The appeal is straightforward: take a relatively small Qwen 3.5 9B base, reduce refusal behavior, and keep the reasoning style that users associate with Claude-style distillation. In the Reddit post, the author said the model was aimed at roleplay writing, image-generation prompting, and other creative tasks on an RTX 3060 12 GB setup. The accompanying model card on Hugging Face also says thinking is disabled by default in the baked chat template and can be re-enabled by editing that template.
Why the thread drew attention
- Community members were interested in the patch-style workflow itself: extracting tensor differences from one checkpoint and applying them to another.
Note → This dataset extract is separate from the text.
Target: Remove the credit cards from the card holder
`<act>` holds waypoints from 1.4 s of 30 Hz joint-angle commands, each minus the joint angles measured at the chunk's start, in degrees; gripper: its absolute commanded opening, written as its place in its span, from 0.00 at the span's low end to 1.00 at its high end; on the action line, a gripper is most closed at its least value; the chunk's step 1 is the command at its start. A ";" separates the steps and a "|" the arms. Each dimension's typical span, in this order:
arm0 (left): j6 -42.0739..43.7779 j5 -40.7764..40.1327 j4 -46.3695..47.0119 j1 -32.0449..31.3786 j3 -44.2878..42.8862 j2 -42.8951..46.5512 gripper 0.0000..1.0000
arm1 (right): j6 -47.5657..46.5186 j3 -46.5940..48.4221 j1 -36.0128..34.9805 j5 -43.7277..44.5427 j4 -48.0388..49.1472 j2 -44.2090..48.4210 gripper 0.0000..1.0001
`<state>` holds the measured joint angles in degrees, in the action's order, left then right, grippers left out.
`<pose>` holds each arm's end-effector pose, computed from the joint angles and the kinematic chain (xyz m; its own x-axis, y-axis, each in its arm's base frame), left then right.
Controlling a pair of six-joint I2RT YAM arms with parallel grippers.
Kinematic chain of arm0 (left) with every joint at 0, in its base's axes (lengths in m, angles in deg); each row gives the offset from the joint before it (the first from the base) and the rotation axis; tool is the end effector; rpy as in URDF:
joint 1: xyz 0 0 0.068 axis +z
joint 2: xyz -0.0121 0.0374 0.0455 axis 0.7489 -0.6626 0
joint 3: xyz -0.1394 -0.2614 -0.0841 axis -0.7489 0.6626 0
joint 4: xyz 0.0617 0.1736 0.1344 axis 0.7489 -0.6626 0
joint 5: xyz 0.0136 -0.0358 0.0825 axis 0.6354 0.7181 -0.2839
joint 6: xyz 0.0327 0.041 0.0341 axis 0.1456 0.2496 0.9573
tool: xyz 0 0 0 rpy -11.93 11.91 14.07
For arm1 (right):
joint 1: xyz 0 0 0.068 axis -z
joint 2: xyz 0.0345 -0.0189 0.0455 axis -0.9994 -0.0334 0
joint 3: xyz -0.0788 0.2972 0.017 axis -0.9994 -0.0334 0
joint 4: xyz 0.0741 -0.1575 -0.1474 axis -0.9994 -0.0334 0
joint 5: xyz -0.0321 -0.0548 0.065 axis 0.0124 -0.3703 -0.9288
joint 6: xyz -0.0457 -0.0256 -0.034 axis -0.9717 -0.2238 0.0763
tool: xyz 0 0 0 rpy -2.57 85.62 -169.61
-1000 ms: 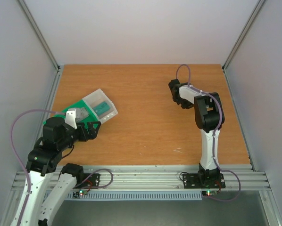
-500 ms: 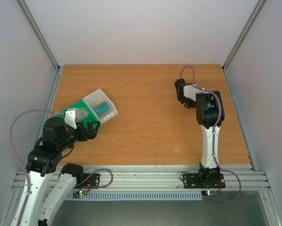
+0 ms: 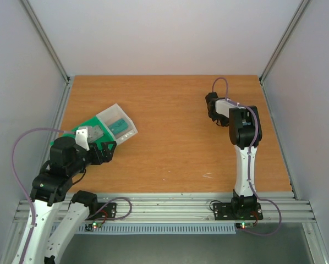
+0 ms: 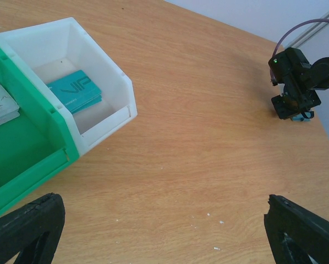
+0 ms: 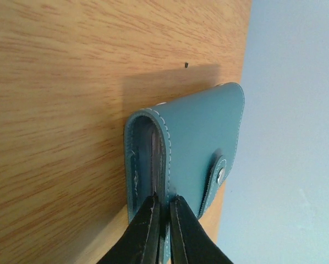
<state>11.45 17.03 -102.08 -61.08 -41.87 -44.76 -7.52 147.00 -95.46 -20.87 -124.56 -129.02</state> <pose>0.0329 -0.0190 0.3194 -0.6266 -0.2361 -0.7427 0.1873 0.8795 -0.4375 0.4301 0.0152 0.1455 -0.8663 -0.3769 0.3278 -0.4745 0.4155 -0.7761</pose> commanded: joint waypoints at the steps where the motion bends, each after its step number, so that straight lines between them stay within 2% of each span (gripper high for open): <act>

- The post included concrete LM Studio settings, which made it immediately testable for local users instead of remaining a vague "model drop."
- Comments also showed that attribution matters in the local ecosystem; readers explicitly praised the author for keeping the lineage of HauhauCS and Jackrong visible.
This is important context: the performance claims in the thread are community claims, not a controlled benchmark paper or an official Qwen release. Still, the popularity of the post says something real about the current local-LLM market. Users are no longer satisfied with raw benchmark numbers alone. They want small models that feel less repetitive, less refusal-heavy, and more aligned with specific creative or coding workflows.
In that sense, the thread is a snapshot of where LocalLLaMA is in 2026. The community is actively remixing model lineages, prompts, templates, and quants to chase a very practical goal: better behavior per watt, per GPU, and per dollar.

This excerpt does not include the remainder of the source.